#### Material to process

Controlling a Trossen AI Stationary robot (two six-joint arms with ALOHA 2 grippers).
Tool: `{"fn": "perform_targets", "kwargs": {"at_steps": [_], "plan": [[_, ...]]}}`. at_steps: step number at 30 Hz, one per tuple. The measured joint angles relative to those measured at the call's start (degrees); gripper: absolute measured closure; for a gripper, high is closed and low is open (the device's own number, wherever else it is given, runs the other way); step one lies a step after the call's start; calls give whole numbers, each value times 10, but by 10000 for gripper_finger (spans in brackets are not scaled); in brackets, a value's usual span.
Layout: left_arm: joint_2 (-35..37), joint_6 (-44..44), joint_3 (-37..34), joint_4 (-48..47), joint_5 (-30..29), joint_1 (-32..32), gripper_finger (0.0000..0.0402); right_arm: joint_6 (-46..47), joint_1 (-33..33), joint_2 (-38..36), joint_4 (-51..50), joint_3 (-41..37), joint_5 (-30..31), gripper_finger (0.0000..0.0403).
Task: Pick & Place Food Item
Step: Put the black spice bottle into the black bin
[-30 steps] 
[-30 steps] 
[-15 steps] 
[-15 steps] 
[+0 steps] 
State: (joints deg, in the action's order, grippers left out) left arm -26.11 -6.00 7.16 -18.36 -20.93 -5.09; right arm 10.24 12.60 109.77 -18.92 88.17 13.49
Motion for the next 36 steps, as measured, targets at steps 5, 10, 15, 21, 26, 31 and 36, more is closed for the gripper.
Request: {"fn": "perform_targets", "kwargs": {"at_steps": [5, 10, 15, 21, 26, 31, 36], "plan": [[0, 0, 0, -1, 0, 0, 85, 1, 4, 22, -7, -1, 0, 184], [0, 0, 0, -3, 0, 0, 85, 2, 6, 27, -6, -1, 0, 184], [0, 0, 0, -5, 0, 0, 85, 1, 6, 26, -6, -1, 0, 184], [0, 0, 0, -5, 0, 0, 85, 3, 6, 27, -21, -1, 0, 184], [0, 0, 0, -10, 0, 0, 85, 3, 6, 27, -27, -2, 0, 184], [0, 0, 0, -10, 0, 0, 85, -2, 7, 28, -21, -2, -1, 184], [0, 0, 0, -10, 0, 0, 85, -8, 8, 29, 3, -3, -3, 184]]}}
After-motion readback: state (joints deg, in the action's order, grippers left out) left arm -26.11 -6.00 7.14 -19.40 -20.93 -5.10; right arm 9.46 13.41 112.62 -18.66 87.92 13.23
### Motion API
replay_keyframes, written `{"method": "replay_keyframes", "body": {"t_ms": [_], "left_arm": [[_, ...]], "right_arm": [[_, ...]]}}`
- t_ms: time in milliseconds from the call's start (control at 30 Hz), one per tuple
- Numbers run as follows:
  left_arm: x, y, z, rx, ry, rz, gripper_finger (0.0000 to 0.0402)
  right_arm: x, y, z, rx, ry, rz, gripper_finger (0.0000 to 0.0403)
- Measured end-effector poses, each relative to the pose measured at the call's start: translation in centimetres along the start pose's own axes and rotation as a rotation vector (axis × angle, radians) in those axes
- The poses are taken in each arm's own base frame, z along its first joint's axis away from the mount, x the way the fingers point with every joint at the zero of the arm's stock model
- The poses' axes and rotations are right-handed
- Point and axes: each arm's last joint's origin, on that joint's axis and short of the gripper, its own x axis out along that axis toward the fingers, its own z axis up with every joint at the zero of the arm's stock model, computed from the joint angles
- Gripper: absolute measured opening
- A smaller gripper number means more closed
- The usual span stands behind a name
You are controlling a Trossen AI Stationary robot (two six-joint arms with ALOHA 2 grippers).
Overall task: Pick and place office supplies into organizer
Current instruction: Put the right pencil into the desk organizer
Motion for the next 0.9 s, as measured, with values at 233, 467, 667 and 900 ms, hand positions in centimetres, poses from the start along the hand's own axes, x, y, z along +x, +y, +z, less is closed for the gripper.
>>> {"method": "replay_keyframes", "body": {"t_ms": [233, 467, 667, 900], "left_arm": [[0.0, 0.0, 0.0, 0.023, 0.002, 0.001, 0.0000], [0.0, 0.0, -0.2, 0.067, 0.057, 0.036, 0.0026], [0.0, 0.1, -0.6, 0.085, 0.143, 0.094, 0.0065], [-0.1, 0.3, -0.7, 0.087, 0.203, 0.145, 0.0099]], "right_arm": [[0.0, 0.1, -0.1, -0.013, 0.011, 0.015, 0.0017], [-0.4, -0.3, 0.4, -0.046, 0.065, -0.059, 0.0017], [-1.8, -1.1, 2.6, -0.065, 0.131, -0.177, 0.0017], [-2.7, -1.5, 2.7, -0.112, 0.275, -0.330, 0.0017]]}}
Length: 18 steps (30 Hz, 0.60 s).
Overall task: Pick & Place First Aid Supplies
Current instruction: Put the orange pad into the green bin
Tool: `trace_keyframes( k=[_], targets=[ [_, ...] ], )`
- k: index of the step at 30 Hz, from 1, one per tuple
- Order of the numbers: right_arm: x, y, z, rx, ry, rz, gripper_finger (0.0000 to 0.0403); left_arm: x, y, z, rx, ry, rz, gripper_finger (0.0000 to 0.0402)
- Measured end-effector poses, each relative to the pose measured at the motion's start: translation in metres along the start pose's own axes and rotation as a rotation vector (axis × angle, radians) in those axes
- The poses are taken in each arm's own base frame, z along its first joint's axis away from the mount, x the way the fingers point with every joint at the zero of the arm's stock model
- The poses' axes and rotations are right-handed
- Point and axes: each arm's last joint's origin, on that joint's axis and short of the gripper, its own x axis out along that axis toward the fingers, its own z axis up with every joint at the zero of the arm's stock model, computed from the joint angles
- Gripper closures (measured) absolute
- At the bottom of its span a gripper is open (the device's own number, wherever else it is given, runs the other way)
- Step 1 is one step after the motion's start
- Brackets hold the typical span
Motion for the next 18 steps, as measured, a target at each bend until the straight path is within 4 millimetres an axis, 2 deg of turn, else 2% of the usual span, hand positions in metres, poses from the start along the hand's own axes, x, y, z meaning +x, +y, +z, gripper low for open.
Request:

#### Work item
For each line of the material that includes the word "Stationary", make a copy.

#### Answer below
Controlling a Trossen AI Stationary robot (two six-joint arms with ALOHA 2 grippers).
You are controlling a Trossen AI Stationary robot (two six-joint arms with ALOHA 2 grippers).

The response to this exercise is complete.